Page 1 of 2

Easy deep Yellow Pages extraction

Posted: Fri Apr 08, 2011 9:17 pm
by webmaster
This project is a useful sample of Helium Scraper's new features. It takes a given list of search terms and cities and navigates inside each of the business links for you to extract from the landing pages whatever you want.

All you have to do is go to is fill up the "Input" table with a list of search terms and cities you want to use, then create an actions tree (there is a sample one already created called "Sample Tree") and add a "Execute Actions Tree" action that executes the "Search in YP" tree. You will be asked to enter the amount of pages to go through. Remember that Yellow Pages shows 30 results per page. Then, add a "Extract" action as a child node of the "Execute Actions Tree" action, and extract all you want.

Remember that the "Extract" action will be executed inside each of the business pages and not on the results pages. This is for you to have access to more detailed information about the business.

Give it a try and let me know how it goes.

Re: Easy deep Yellow Pages extraction

Posted: Wed Jun 01, 2011 12:11 am
by rmbraaten
Love this custom script. For some reason though, it stops on the fourth page of listings, so I only get 120 listing (with their accompanying details). The repeat value on the "Search in YP" action is set to 2. I can set it to 3 or 4, but it doesn't make a difference--so I'm not sure how that number affects anything. I don't get an error after the 4th page is loaded saved, just an "action completed" (or something to that effect) when I'd actually like it to load a couple more pages. I can't figure out what's causing it to stop. Any suggestions?

Thanks!

Re: Easy deep Yellow Pages extraction

Posted: Wed Jun 01, 2011 2:43 am
by webmaster
Hi,

You should enter the amount of pages in the "Execute Tree: Search in YP" action by double clicking it.

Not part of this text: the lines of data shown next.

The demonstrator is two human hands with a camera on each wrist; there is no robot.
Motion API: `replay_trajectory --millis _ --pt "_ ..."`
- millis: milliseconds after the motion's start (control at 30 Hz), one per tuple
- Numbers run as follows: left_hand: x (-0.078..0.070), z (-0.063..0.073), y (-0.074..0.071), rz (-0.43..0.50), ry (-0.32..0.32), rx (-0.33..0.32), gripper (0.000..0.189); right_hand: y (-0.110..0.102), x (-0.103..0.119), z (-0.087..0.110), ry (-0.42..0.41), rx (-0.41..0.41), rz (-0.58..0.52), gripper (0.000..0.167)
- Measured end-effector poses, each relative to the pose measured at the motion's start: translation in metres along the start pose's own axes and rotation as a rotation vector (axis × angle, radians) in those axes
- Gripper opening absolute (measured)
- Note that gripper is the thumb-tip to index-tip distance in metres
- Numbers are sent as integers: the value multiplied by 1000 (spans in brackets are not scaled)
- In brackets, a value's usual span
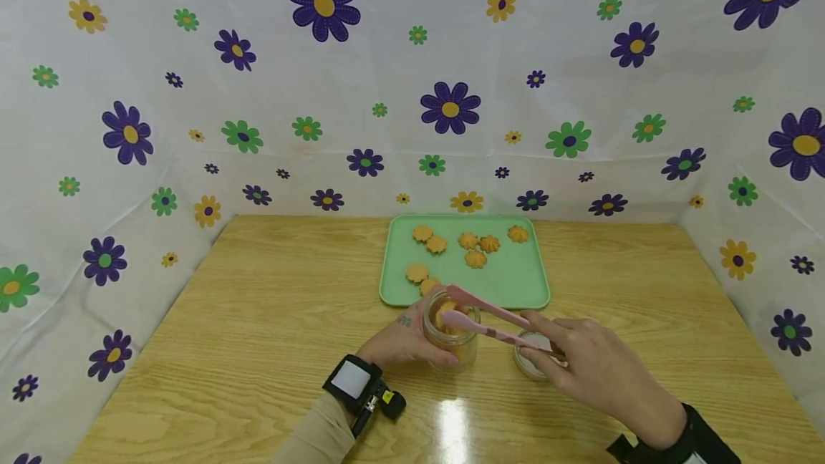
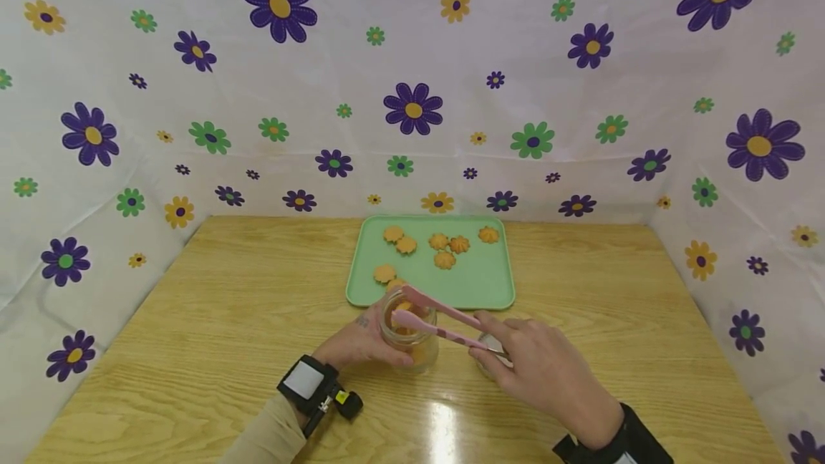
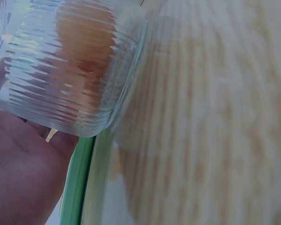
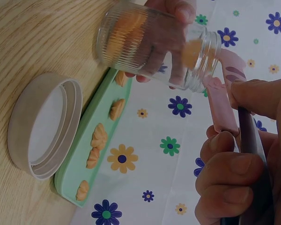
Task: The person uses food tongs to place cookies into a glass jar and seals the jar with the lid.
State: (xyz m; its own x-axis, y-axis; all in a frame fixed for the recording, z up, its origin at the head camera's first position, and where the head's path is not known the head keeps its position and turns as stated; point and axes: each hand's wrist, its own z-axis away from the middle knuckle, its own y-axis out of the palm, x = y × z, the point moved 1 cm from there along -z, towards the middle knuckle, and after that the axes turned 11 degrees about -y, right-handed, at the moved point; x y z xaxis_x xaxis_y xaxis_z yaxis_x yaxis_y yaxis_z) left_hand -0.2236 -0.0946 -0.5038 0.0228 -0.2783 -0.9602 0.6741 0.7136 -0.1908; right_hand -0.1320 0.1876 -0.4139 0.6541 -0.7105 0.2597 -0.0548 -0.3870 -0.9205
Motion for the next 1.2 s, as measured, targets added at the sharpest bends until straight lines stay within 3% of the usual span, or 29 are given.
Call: replay_trajectory --millis 400,600,967,1200 --pt "0 1 0 5 2 9 102 1 -2 -1 -5 -44 -45 40" --pt "1 -1 -2 -8 70 33 91 -1 -11 -8 -15 -122 -98 39" --pt "4 -3 -1 17 105 49 91 8 -35 -20 43 -97 -133 42" --pt "2 -3 0 38 101 50 89 11 -45 -37 52 -45 -83 45"
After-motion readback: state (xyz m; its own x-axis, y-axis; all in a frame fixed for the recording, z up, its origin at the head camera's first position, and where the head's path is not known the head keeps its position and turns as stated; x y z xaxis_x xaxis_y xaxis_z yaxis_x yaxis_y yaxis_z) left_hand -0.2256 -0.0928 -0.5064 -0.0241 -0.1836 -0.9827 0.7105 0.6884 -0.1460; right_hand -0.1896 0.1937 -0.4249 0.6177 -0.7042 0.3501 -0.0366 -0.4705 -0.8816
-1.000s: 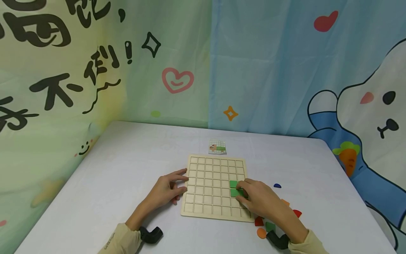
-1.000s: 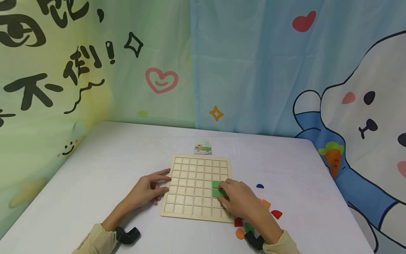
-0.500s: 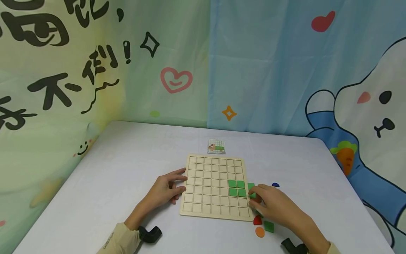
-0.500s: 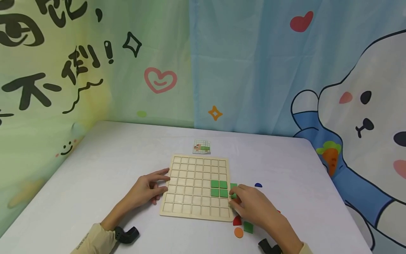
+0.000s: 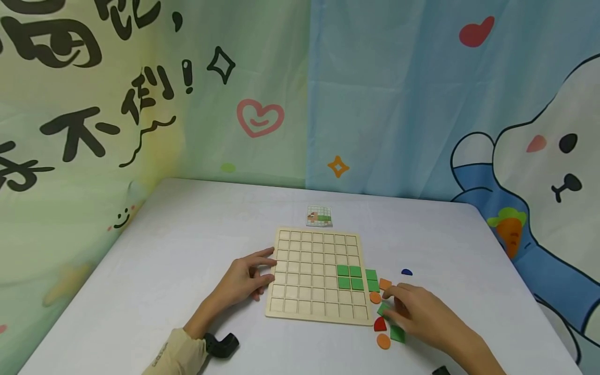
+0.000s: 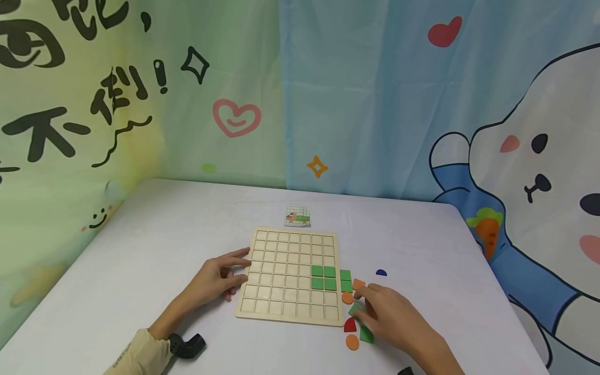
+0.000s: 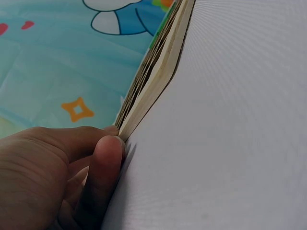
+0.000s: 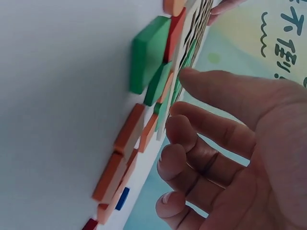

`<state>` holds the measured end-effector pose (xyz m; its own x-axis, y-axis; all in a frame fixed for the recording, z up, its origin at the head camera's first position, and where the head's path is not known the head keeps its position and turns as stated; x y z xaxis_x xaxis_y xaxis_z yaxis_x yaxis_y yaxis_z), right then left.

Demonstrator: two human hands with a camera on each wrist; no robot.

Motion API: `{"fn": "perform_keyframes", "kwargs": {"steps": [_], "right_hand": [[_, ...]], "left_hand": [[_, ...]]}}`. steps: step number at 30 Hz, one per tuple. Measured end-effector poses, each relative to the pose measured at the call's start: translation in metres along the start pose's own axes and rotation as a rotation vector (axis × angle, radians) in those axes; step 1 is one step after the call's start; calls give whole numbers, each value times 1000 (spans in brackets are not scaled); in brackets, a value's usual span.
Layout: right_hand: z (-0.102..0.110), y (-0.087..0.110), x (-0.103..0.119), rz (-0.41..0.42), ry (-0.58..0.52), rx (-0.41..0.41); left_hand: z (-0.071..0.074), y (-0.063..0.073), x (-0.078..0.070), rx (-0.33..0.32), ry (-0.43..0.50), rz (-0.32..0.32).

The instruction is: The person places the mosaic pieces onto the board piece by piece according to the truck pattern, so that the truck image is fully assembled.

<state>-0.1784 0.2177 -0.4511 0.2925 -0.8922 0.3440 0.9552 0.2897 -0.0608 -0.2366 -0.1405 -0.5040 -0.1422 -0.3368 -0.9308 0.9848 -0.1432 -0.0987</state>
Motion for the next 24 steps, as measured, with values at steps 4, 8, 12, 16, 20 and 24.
{"fn": "perform_keyframes", "kwargs": {"steps": [4, 8, 12, 16, 20, 24], "right_hand": [[-4, 3, -6, -36, -1, 36], [-8, 4, -10, -66, 15, 40], [-9, 4, -12, -60, 34, 26], [-10, 4, -13, -70, 47, 25], [-10, 4, -15, -89, 51, 34], [-10, 4, -17, -98, 54, 42]], "left_hand": [[0, 0, 0, 2, 0, -1], [1, 0, 0, 2, 0, 0], [1, 0, 1, 1, 1, 1], [0, 0, 1, 2, -1, 1], [0, 0, 0, 3, -1, 4], [0, 1, -2, 4, -5, 5]]}}
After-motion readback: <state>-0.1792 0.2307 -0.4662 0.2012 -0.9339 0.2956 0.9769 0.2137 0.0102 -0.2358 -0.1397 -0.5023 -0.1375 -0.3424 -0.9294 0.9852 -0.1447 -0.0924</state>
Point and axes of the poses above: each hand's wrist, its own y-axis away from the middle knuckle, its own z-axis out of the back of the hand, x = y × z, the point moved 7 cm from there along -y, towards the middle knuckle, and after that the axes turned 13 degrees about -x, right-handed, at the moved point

Do not change it in the "Repeat" action, otherwise you'll just get repeated results.

Re: Easy deep Yellow Pages extraction

Posted: Wed Jun 01, 2011 4:49 pm
by rmbraaten
Yes! That's it. Thanks for a quick response.

Re: Easy deep Yellow Pages extraction

Posted: Fri Jun 03, 2011 3:04 pm
by rmbraaten
Would it be possible to add the number of pages variable to the input table? For example, if my input table includes Schools and Restaurants, the schools may only require 1 page of search results while the restaurants may need 5 or 6. If I could define the pages per input record (i.e., "Input.Business", "Input.City", "Input.Pages") I could put all my yp search terms in the input table and let it cycle through all of them without returning the "Can't find NextButton" error. Unless there's another, better way to solve this. Thanks.

Re: Easy deep Yellow Pages extraction

Posted: Sat Jun 04, 2011 7:47 am
by webmaster
Hi,

I'm attaching a project that is pretty much the same as the original, but instead of entering an amount of pages, you enter a maximum amount of pages. This way, if the available amount of pages is less than the given maximum, you won't get any error message and Helium Scraper will only extract as many results as possible.

I think this should solve your problem.

Re: Easy deep Yellow Pages extraction

Posted: Tue Jun 07, 2011 4:50 pm
by rmbraaten
Excellent! Thank you. That's a more elegant solution.

Re: Easy deep Yellow Pages extraction

Posted: Fri Dec 23, 2011 11:29 pm
by liquidcherry
Hello Juan,

I played with HS a while ago and was able to extract the info i needed with your original yp file but i just installed HS again and tried your modified file and it is not extracting the phone# and address,(only the name) i spend some time now to find out why but it exceeds my powers(i also tried to adapt/change things so that i can scrape the vendor listings from getmarried.com to no avail), do you have any idea what i am doing wrong or is it because YP changed their site again since the last time i tried?

Any help would be highly appreciated

Frank

Happy Holidays!!

Re: Easy deep Yellow Pages extraction

Posted: Mon Dec 26, 2011 7:21 pm
by webmaster
Hi,

Here is an updated version. All I needed to do was select the items in some sample page that weren't being extracted and add them to their corresponding kinds (phone and address) with the Add selection to this kind button.

Re: Easy deep Yellow Pages extraction

Posted: Wed Mar 12, 2014 5:30 pm
by Guest
h ijuan,
thx will play with it...and sorry for the late response, have been busy with some stuff:)

kudos to helium, it is an awesome product!

cheers

liquid